Research Profile of Ming Jiang

My research interests are mathematical innovations in biomedical imaging and image processing, with x-ray computed tomography, optical tomography and multi-modality biomedical imaging as the major applications. I am honored to work with colleagues from mathematics, statistics, physics, computing technology, biology and clinics to develop theories, methods and software and hardware implementations for biomedical applications. I have been the PI/MPI/Co-PI of large-scale projects funded by the National Science Foundation of China, Ministry of Science and Technology of China, Ministry of Education of China, and Sino-German Center. My publications profile can be found at ResearchID or Google Scholars.

Selected Contributions

[Iterative Image Reconstruction Algorithms] With the increasing complexity of imaging modalities, iterative reconstruction methods become more and more useful because a closed form solution is hardly available. With collaborators, we proved the convergence of SART (simultaneous algebraic reconstructive technique), which is one of the most popular iterative image reconstruction algorithms, and established its convergence dependence on initial value. This work was extended to a unified framework for block-iterative Landweber algorithms. Representative publications in this work are

·      Ming Jiang, Ge Wang, Convergence of the simultaneous algebraic reconstruction technique (SART), IEEE Transactions on Imaging Processing, 2003.

·      Ming Jiang, Ge Wang, Convergence studies on iterative algorithms for image reconstruction, IEEE Transactions on Medical Imaging, 2003.

[Bioluminescence Tomography] Bioluminescence tomography (BLT) is an optical tomography technique developed since 2004 to image in vivo 3D distributions of bioluminescent probes for preclinical molecular imaging of small animals. With collaborators, we published the first journal paper on the theoretical aspects of BLT. There are ~20 groups in this area, and many bioluminescence imagers for studies on animal models of almost all human diseases. The representative publication in this work is

·      Ge Wang, Yi Li, Ming Jiang, Uniqueness theorems in bioluminescence tomography, Medical Physics, 2004.

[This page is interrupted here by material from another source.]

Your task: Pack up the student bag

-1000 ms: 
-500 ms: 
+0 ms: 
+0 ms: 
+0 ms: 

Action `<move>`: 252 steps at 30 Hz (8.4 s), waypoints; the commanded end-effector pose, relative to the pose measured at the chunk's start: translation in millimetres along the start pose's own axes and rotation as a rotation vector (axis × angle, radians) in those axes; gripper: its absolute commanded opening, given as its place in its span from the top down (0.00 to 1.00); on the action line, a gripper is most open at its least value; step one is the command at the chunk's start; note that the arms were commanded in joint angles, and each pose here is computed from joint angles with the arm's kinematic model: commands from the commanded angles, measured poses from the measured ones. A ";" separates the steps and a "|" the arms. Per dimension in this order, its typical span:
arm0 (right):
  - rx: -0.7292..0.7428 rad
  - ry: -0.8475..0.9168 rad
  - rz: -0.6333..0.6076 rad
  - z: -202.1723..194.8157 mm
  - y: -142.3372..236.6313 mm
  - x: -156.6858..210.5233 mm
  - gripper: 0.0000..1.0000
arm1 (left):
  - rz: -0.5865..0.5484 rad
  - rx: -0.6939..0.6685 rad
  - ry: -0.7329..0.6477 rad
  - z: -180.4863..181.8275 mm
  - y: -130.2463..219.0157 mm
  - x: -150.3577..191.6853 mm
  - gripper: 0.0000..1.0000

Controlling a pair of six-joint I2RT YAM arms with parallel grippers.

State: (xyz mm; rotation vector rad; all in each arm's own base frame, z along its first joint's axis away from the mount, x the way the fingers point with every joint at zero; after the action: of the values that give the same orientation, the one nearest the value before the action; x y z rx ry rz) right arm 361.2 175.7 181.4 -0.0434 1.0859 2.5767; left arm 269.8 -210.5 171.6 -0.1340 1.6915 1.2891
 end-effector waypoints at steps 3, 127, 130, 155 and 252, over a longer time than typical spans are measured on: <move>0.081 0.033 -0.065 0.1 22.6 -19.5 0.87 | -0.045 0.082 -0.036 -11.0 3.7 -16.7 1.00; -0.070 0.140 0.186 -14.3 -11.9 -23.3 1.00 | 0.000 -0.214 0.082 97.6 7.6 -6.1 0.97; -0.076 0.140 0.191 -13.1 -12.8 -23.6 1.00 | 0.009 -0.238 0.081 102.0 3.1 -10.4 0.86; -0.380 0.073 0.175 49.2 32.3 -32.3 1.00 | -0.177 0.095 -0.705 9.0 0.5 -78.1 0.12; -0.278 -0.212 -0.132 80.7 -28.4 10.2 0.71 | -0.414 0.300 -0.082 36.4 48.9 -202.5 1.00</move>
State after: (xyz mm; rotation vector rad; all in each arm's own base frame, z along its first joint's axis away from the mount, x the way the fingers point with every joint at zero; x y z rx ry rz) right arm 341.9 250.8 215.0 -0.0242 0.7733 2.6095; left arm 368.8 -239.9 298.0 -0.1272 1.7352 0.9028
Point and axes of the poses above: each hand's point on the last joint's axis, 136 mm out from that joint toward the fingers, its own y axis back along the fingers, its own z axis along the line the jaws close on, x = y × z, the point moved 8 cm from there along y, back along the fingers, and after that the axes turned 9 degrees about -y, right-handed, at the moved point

[Regularization Techniques] Imaging and image processing problems are typical ill-posed inverse problems, for which the regularization technique with priors or other regularization approaches within the general Bayesian inference are necessary. With collaborators, we developed the theory and algorithms of higher order total variations, which is a non-trivial extension of the widely used total variations regularization, and has been applied successfully to interior tomography of x-ray CT and SPECT.   Our recent work is the regularization properties of the Mumford-Shah functional, which can used to simultaneously reconstruct image and its segmentation.  The edge prior can help improve the reconstructed image quality, which is missed in other conventional priors. The representative publication in this work is

·      Ming Jiang, Peter Maaß, Thomas Page, Regularizing properties of the Mumford-Shah functional for imaging applications, Inverse Problems, 2014.

[Hardware Implementation] We have established an energy-efficient and memory-optimized implementation with FPGA for our asynchronous parallel iterative reconstruction algorithm for the regularization of Mumford-Shah functional. We have evaluated the performance in terms speed and image quality for low dose spiral x-ray CT in clinics and electron transmission tomography. For low dose spiral x-ray CT, our implementation can reach the same image quality under the same low dose and with a reconstruction speed for clinical applications. Representative publications in this work are

·       Wentai Zhang, Linjun Qiao, William Hsu, Yong Cui, Ming JiangGuojie Luo, FPGA Acceleration for 3D Low-Dose Tomographic Reconstruction, IEEE Transactions on Computer-Aided Design of Integrated Circuits and Systems, 2021. 

·      Linjun Qiao, Guojie Luo, Wentai Zhang and Ming Jiang, FPGA-accelerated Iterative Reconstruction for Transmission Electron Tomography, IEEE 29th Annual International Symposium on Field-Programmable Custom Computing Machines (FCCM), 2021.